## What to produce
Filter the data below, keeping only lines that contain "positions".

Top of Dataset records

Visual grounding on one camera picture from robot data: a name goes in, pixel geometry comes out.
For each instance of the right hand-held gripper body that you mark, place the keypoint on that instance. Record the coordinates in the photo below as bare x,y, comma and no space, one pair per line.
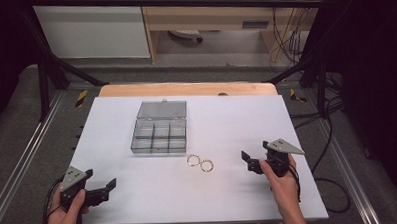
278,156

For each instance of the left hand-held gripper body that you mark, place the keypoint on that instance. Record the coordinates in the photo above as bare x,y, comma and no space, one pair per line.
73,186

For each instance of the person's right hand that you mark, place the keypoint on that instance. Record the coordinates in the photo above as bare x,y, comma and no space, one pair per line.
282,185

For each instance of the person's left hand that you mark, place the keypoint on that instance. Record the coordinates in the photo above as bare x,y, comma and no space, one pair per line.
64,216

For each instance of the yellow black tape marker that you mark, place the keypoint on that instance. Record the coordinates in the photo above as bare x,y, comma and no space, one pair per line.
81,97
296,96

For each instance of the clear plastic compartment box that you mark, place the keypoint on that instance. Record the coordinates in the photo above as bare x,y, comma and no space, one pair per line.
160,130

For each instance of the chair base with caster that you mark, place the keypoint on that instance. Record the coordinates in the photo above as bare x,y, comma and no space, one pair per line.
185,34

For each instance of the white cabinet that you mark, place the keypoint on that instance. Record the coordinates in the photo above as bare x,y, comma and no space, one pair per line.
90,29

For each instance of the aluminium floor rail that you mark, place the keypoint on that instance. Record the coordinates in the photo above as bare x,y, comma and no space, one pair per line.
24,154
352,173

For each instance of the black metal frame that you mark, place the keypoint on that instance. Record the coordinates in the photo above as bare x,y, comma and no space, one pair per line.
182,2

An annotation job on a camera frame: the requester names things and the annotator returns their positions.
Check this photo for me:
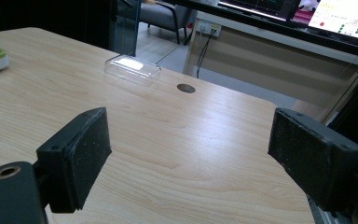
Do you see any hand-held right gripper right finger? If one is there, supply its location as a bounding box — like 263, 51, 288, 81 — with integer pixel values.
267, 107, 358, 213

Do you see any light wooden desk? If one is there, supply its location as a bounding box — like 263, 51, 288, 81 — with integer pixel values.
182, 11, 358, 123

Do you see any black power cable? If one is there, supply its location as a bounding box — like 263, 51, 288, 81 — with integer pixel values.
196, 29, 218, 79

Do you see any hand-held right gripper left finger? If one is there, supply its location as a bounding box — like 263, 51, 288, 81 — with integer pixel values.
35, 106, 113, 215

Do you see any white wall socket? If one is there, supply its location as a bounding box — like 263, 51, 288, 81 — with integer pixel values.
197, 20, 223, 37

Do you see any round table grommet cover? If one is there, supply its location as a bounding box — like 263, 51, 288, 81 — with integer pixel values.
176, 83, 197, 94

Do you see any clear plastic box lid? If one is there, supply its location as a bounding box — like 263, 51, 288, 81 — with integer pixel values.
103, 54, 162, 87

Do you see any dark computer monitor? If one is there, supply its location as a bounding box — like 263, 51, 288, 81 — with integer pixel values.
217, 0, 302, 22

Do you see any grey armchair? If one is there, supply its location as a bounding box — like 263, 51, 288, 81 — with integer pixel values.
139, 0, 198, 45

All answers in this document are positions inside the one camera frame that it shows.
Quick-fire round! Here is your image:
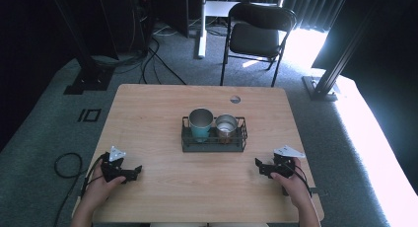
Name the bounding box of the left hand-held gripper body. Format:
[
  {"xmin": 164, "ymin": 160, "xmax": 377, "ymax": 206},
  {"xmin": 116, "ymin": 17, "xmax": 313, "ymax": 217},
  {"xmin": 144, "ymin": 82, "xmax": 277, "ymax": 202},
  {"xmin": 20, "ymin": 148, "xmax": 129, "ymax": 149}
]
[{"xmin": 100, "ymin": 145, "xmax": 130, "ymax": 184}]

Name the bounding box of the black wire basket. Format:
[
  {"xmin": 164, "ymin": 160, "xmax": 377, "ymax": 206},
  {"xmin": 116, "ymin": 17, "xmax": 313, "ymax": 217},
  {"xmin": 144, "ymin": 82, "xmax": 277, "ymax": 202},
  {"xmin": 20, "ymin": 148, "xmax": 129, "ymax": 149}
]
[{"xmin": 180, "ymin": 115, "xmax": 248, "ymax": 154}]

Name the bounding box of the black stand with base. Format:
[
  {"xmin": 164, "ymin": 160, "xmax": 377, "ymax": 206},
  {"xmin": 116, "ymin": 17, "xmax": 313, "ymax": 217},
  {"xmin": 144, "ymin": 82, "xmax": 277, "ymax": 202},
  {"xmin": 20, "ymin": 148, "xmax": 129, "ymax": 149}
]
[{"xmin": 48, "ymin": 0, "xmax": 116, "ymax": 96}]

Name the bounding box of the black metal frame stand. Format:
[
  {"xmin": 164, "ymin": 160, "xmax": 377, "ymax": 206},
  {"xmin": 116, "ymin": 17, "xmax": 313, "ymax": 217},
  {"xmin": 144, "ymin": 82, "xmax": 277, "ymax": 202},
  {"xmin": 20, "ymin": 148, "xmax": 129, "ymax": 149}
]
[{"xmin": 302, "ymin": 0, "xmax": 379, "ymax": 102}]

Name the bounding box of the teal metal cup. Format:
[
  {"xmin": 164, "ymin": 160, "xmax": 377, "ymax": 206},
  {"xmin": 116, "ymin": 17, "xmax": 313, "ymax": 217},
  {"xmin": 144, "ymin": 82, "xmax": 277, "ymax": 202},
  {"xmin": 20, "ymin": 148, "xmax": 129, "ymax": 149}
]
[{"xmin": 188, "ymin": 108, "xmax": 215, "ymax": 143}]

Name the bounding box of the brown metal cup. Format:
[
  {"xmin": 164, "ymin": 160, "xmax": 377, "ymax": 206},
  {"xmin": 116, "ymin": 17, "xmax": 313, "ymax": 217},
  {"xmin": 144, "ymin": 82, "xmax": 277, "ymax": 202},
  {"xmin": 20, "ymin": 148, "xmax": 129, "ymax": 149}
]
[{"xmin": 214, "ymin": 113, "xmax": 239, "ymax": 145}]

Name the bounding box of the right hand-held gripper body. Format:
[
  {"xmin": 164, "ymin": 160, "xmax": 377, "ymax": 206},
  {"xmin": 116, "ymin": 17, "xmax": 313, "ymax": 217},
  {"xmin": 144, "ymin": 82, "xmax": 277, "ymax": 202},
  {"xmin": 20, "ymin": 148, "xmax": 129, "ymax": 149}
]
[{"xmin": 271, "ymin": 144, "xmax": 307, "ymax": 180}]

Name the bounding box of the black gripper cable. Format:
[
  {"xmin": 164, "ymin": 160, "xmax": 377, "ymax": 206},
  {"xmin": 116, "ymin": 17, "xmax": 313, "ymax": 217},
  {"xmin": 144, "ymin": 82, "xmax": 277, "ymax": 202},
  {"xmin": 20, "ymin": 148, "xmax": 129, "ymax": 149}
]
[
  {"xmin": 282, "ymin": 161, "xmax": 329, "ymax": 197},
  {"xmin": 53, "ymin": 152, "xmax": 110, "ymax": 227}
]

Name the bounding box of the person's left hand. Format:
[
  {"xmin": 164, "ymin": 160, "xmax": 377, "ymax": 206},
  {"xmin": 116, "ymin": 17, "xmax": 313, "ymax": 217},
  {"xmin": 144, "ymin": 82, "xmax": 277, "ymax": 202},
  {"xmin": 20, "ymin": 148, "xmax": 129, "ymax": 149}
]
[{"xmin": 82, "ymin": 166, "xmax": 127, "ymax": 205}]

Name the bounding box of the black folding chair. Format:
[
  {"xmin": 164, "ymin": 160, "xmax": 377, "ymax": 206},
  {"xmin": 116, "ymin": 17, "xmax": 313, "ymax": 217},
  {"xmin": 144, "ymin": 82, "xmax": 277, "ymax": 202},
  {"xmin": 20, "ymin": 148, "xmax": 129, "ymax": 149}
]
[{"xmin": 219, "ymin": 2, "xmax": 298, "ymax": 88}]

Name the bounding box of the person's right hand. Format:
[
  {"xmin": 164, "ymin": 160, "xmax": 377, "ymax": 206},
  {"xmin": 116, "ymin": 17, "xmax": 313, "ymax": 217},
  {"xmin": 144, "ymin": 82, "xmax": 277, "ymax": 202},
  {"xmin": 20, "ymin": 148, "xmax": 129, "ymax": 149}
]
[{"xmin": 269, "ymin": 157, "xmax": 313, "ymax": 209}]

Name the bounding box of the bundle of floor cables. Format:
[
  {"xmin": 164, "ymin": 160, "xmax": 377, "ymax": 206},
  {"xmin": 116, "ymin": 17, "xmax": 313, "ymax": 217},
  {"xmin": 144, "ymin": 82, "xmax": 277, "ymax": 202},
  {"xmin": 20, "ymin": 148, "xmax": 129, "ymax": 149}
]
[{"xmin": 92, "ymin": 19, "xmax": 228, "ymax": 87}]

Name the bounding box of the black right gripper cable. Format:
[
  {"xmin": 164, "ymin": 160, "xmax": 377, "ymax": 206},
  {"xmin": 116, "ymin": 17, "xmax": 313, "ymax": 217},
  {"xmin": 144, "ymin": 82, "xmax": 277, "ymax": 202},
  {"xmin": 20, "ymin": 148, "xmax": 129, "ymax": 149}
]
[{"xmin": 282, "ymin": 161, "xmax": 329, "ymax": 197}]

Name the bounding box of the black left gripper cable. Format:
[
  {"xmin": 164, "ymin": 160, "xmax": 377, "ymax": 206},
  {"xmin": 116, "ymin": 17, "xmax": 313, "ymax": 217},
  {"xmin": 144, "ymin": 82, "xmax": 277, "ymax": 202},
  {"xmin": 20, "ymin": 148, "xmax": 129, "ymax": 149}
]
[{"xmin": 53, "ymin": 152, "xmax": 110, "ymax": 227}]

Bottom of Dataset records

## Problem solution
An annotation job on a camera frame: the requester names things and the annotator returns their positions.
All answers in this document are positions inside the one camera frame that it shows.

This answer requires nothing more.